*** Opening THE RECORDS ***

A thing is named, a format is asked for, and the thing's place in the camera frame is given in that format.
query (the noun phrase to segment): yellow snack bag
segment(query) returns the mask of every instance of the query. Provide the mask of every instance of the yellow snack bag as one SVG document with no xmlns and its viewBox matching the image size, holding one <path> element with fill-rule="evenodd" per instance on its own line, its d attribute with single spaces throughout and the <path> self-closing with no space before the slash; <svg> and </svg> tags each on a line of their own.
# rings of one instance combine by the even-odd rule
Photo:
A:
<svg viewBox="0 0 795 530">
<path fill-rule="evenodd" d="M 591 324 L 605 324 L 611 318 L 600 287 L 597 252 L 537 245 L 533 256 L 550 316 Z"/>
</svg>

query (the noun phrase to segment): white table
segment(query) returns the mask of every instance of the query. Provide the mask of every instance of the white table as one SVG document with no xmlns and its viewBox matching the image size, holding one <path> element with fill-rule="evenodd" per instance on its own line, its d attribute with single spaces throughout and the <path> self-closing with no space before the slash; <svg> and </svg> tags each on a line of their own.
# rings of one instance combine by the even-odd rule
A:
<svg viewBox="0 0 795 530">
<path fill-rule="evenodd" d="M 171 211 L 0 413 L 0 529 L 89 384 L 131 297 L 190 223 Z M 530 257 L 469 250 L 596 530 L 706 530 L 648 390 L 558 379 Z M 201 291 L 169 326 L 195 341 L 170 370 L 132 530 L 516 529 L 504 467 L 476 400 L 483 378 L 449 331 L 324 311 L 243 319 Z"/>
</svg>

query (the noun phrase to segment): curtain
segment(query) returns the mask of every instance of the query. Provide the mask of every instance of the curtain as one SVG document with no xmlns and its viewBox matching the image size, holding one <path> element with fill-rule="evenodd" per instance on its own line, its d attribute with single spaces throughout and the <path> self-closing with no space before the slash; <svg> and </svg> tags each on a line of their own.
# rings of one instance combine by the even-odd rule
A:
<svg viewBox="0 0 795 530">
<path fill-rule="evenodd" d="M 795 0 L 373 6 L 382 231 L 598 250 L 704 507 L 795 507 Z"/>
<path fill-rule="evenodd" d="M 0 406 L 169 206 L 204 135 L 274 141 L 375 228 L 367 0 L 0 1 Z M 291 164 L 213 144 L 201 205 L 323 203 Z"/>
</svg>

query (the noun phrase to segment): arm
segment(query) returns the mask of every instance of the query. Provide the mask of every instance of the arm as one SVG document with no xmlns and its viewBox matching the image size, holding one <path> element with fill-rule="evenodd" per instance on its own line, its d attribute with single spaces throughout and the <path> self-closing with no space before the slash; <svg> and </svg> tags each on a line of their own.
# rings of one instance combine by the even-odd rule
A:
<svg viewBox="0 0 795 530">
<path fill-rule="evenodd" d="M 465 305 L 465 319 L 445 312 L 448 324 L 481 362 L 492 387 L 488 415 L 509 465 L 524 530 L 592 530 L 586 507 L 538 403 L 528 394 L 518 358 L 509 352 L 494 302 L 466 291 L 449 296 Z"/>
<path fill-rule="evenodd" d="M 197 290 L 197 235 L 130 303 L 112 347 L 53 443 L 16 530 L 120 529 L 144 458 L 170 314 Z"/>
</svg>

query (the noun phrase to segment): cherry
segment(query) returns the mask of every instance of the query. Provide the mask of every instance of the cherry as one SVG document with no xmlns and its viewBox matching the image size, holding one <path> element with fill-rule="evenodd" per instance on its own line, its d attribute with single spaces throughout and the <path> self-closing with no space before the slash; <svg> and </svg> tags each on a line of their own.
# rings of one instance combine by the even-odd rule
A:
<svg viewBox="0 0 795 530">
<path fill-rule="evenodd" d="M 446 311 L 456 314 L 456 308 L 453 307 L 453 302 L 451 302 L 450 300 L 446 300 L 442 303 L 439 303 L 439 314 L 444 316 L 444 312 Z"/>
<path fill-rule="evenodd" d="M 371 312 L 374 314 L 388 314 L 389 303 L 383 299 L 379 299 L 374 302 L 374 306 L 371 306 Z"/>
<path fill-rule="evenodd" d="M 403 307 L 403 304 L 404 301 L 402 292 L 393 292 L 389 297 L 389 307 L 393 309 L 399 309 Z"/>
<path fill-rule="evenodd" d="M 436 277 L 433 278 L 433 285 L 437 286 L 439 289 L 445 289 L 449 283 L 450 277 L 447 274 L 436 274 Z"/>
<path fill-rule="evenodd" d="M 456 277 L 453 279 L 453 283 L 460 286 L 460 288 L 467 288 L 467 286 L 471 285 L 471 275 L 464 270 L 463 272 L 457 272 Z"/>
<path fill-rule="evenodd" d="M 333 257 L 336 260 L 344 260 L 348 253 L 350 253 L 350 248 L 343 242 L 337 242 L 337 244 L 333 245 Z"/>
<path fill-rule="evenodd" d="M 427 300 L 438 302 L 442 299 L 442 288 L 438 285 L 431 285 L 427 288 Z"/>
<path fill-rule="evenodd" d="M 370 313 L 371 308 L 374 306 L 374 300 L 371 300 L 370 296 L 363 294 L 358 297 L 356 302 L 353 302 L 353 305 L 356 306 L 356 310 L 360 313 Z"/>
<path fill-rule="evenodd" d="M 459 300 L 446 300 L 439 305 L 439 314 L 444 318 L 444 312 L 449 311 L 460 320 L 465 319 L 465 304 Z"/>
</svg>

*** Closing THE RECORDS ***

:: TASK REQUIREMENTS ::
Each line in the records above with "noun" must be returned.

:: EXERCISE ANSWER ::
query (the noun phrase to segment): yellow snack bag
query (the noun phrase to segment): white table
query (the noun phrase to segment): curtain
query (the noun phrase to segment): arm
query (the noun phrase to segment): cherry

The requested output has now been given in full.